I know being a tween/teen in today's society is hard. I know things are highly competitive and I know tween/teen girls can be mean. We learned this back in the fall after Sunshine's BFF from elementary school told everyone who would listen that Sunshine had been asked to the fall dance by a boy. When Sunshine confronted her she denied it but Sunshine found out it was her. *sigh*
So, back to these new friends. At I'mNotSureIfWeLikeItYet middle school each grade level eats together as a class. So, first semester Sunshine sat with the kids from her PE class which happens to include the new girls. Her friends from elementary school are at other tables and no, you may not choose where you sit and no, you may not choose with whom you sit. You may pull out your phone or device and quietly listen to music or whatever.
Because kids aren't on their phones too much or anything.
So, Sunshine finds herself wanting to be part of this new group of friends and has been hurt by her old friend's lie and subsequent mean behavior of ditching Sunshine for a new friend in their first period class. When we carpool with her the conversation is awkward at best as the girl is always nose in her phone. If I don't start a conversation the minute she gets in the car it's a silent ride unless Sunshine speaks up.
It stinks.
Sunshine's grades have been good but AP ELA has been a struggle. A major assignment of a research paper with MLA citaiton format left us struggling for sources when the school library refused to let kids check out books on their subject lest another kid need them. Um, what? Luckily I was able to find books at the city library for her.
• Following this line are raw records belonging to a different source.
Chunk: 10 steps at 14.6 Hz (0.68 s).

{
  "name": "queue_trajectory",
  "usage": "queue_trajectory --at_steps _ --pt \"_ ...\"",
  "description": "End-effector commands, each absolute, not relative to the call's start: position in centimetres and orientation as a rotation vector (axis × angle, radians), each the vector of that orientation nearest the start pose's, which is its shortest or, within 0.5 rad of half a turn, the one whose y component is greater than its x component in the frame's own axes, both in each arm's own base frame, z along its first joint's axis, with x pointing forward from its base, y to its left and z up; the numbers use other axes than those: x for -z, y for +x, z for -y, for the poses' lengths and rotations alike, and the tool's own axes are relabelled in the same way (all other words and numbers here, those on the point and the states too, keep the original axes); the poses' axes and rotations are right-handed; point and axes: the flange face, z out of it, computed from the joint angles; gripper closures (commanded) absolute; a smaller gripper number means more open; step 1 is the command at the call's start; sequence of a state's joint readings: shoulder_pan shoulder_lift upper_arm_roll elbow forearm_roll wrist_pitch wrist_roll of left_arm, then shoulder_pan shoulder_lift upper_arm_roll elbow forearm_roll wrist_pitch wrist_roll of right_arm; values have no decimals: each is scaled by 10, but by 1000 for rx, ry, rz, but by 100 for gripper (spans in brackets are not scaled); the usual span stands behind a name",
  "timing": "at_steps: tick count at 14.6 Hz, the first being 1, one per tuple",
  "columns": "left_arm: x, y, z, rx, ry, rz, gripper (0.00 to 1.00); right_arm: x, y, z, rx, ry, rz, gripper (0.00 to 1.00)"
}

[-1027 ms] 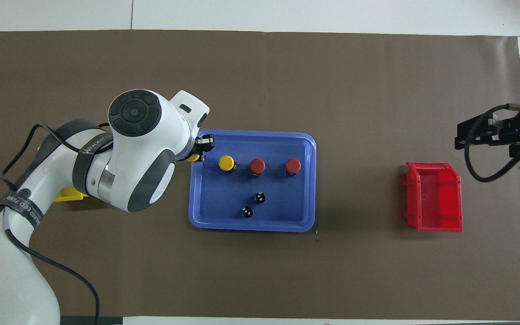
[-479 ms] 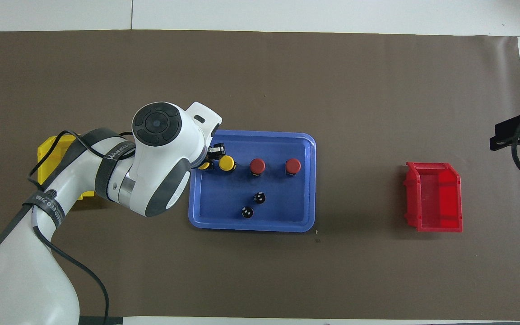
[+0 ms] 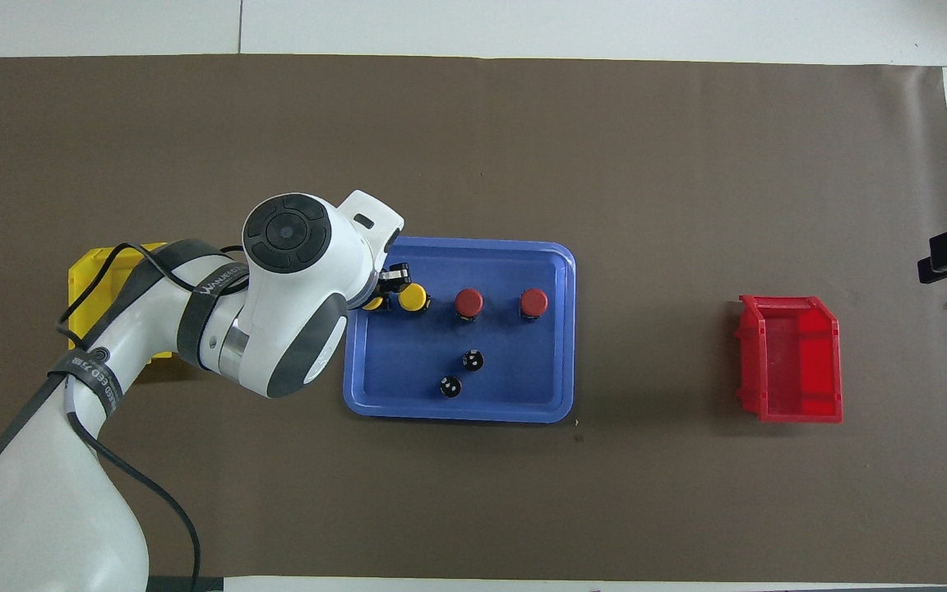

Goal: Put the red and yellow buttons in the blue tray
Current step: 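Lower the yellow button into the tray with the left gripper and release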

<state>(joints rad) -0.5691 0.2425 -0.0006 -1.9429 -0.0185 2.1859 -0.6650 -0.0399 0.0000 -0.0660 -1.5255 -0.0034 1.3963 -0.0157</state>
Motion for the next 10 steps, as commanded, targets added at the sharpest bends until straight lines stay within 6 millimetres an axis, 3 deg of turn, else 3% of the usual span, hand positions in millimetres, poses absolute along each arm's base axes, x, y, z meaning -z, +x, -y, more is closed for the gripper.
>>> queue_trajectory --at_steps 1,5,7,8,9,10 --pt "-363 508 326 -8 -3162 191 37 -626 528 62 -178 -3141 -118 0" --pt "-386 513 324 -27 -3155 194 31 -625 528 62 -180 -3141 -115 0" --pt "-410 518 317 -49 -3145 205 27 -626 528 62 -178 -3141 -113 0" --pt "-428 520 311 -61 -3139 217 19 -626 528 59 -178 -3142 -106 0" --pt "-443 523 300 -74 -3124 228 3 -626 528 58 -183 -3143 -103 0" --pt "-459 526 292 -82 -3117 201 0 -626 527 56 -187 -3143 -96 0"
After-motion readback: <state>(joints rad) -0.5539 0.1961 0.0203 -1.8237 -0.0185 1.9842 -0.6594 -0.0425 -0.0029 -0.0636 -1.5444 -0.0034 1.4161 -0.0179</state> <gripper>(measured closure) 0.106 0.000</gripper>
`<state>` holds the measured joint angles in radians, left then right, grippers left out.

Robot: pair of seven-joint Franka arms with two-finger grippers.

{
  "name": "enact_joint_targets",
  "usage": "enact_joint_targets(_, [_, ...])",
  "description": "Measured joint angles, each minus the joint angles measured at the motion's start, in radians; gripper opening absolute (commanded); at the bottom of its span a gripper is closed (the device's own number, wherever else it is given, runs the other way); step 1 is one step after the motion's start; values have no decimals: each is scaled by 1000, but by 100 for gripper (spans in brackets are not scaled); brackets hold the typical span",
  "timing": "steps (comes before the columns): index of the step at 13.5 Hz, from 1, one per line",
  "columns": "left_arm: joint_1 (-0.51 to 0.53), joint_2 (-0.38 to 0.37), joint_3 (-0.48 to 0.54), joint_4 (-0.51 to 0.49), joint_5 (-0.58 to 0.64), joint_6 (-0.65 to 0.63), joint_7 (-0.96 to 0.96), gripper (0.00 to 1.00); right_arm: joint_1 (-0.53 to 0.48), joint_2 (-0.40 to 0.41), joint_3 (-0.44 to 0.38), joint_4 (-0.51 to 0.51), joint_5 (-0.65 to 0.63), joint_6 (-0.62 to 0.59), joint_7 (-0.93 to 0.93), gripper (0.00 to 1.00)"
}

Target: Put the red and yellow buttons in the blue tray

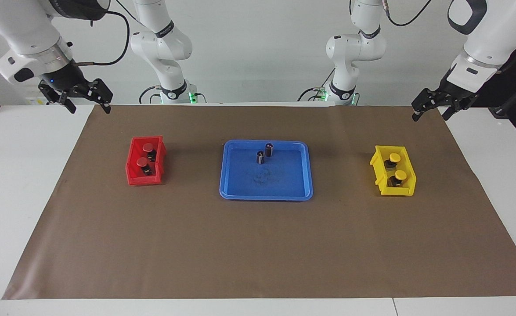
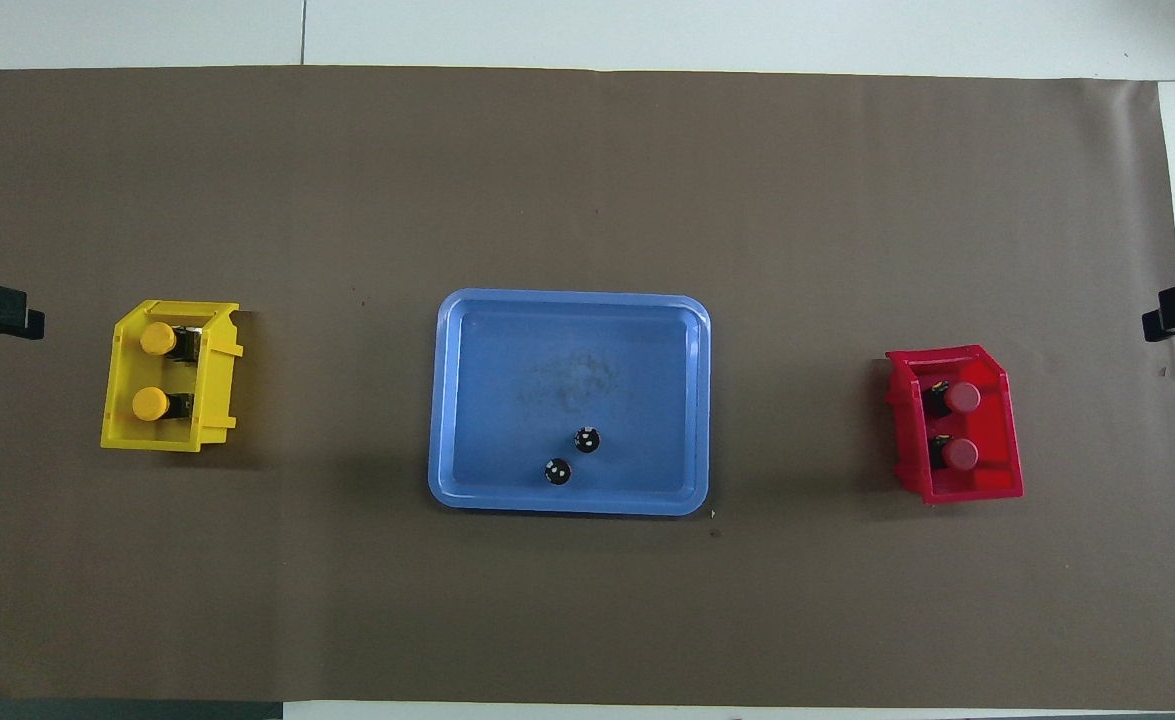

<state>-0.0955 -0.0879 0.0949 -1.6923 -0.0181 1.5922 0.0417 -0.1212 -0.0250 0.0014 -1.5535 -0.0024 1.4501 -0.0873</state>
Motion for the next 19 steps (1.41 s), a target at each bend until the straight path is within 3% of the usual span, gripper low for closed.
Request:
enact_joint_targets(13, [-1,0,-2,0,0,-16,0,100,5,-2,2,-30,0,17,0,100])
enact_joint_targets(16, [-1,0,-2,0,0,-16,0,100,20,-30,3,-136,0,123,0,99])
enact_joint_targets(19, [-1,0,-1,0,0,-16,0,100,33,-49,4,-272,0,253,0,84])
I'm fine with her being challenged but the frustration with the teacher's erratic style (website is never accurate, assignments change, etc) is never ending. I just keep saying that as long as she keeps a B or higher we'll be fine.
On the bright side, she's got a high A in Advanced Placement math, as well as As in her other classes. I know, I shouldn't be complaining.
When she's home she's either our sweet Sunshine or crazy irrational tween Sunshine. One minute she is loving, wanting hugs, or to do something with me and then one of us will say something that will set her off and it's "FIIIIINEEEEEE!" and the epic flounce out of the room. And when I say "say something" it's usually along the lines of "it's time to get ready for ballet" or "get ready for bed!"
Dancing has been a saving grace as there is pretty much no drama there. We did have one girl in her Monday & Wednesday classes who tended to be a drama mama but seems to have mellowed. It helps that Sunshine was bumped up a level on Wednesdays and will move up over the summer to Level 4 which is pre-pointe. Her goal is to get her pointe shoes---believe me, everything is about dance right now!
So, if you need me, I might be in the corner having a beverage until the tween years are over!